Students at British University in Egypt are striking over conditions. Classes have been suspended amid other unrest in the North African state., a photo by Pan-African News Wire File Photos on Flickr.
BUE halts classes as students protest to sack university president
Reem Gehad, Monday 4 Mar 2013
Ahram Online
Students begin a sit-in seeking to sack the administration and president at the British University in Egypt; Admin suspends all 'educational activity'
Classes have been suspended for a week at British University in Egypt (BUE) after students staged protests calling on the university’s president and its general secretary to leave their posts.
While BUE students received emails informing them of the decision, a copy of a document signed by university president Ahmed Hamza circulated on Twitter late Sunday.
"After consulting with members of the university council about the violent incidents caused by several students and the damages they have led to, the university’s president has decided to halt all educational activity for a week," the statement reads.
Students started a sit-in at the university’s administration building Saturday and surrounded the president’s office, preventing him from entering. They protested the "commercialisation of education" of their privately-owned university.
"We believe that the university’s main aim is profit," Omar El-Alfy, BUE’s student union president, said flatly.
"The university has been manipulating students’ exam results to disqualify more students from the scholarship programme, thus forcing more to pay the fees," he claims.
"We also believe that the facilities offered by the university, whether it be class space or bus service, to students on campus are not proportionate to the amount of fees they pay," El-Alfy added.
Annual BUE tuition and fees range from LE38,000 - 45,000,depending on the department of study, not including books. Bus fees, educational support and administrative service fees are optional but often necessary expenses.
Although the university’s president agreed to cancel a new 500 sterling pound fee for certain engineering departments and promised that midterm exam papers will be re-marked, students were not content and demanded the administrators leave their posts.

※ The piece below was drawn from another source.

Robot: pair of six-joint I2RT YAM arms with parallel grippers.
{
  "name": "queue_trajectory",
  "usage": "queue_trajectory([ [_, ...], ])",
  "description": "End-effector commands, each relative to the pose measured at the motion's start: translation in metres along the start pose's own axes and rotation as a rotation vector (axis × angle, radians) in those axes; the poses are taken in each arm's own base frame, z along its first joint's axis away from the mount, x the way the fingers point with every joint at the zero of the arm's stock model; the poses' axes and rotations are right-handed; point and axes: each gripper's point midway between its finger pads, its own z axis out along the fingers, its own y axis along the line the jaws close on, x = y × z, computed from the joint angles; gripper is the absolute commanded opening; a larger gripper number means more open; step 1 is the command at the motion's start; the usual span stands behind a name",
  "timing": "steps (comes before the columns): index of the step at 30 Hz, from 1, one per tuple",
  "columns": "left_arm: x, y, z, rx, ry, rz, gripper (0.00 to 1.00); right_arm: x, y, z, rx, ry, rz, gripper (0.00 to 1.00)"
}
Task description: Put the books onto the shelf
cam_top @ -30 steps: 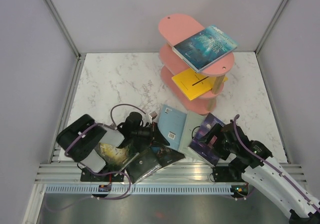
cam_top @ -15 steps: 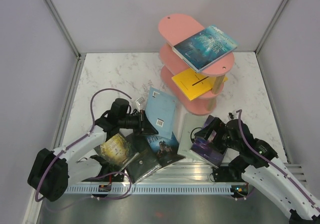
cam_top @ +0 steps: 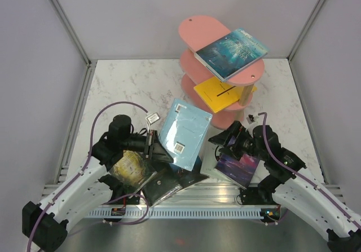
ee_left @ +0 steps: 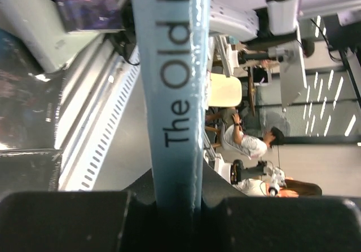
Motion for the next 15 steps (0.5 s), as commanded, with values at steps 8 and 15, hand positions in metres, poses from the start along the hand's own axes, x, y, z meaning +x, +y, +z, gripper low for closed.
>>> queue_trajectory([
  [8, 0.025, -0.035, -0.016, 0.129, 0.034, 0.058, 0.02, -0.004, 0.096, -0.02, -0.364, -0.017, -0.049, 0.98],
  [15, 0.025, -0.046, -0.02, 0.146, 0.027, 0.079, 0.02, 0.003, 0.118, -0.016, -0.436, 0.008, -0.062, 0.98],
])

"We were often promised that such issues would be resolved, but this was never fulfilled," El-Alfy charges.
According to El-Alfy, the university’s general secretary left his position Sunday.
"Sami El-Masry gave the student union a signed handwritten document of his resignation," El-Alfy said.

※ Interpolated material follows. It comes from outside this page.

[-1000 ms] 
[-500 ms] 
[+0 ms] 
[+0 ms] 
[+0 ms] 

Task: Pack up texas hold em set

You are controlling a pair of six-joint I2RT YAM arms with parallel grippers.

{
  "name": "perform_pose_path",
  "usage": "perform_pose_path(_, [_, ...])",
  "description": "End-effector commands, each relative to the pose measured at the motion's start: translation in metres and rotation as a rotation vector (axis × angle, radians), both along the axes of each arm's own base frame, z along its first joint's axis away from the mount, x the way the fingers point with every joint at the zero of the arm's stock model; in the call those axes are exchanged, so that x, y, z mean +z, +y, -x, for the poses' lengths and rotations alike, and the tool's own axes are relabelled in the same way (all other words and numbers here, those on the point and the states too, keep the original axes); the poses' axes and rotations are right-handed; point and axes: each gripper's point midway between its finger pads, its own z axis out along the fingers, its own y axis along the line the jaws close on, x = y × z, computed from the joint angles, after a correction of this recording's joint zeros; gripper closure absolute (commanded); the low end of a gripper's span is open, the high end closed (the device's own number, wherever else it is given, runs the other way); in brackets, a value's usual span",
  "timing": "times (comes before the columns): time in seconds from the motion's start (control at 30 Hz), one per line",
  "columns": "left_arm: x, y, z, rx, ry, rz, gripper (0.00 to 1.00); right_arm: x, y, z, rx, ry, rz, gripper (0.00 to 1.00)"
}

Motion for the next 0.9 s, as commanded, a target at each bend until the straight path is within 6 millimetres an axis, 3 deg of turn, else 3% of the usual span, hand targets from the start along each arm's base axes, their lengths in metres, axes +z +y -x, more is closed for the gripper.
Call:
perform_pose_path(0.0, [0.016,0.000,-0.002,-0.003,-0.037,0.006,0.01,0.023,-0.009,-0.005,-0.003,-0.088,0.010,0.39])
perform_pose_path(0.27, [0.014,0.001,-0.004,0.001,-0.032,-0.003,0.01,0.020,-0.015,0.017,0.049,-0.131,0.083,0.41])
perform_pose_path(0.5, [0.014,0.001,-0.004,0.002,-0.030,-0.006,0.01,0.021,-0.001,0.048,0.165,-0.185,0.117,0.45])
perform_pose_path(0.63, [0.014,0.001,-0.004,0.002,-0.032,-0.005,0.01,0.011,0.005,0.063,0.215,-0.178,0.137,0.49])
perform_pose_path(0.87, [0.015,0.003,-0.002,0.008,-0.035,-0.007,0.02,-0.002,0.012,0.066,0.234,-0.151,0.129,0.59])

The issue is yet to be resolved on campus, however.
In his statement, Hamza said that the university "has started an investigation into students [accused of causing violent action] and will take appropriate disciplinary action with those proven to be guilty."
"BUE has also notified Egyptian police and the general prosecution of the events and damages so they can take appropriate legal action," it added. "This stems from the university’s keenness on continuing studies in an atmosphere of stability."
BUE was founded in 2005 as a private university in partnership with Loughborough University in the United Kingdom.
Similar protests took place at the American University in Cairo (AUC) and the German University in Cairo (GUC) in September.
AUC students closed down the campus for over a week, forcing the administration to suspend all activity. After negotiations, the administration agreed to reduce future tuition increases from 7 percent to about 2 percent until 2016.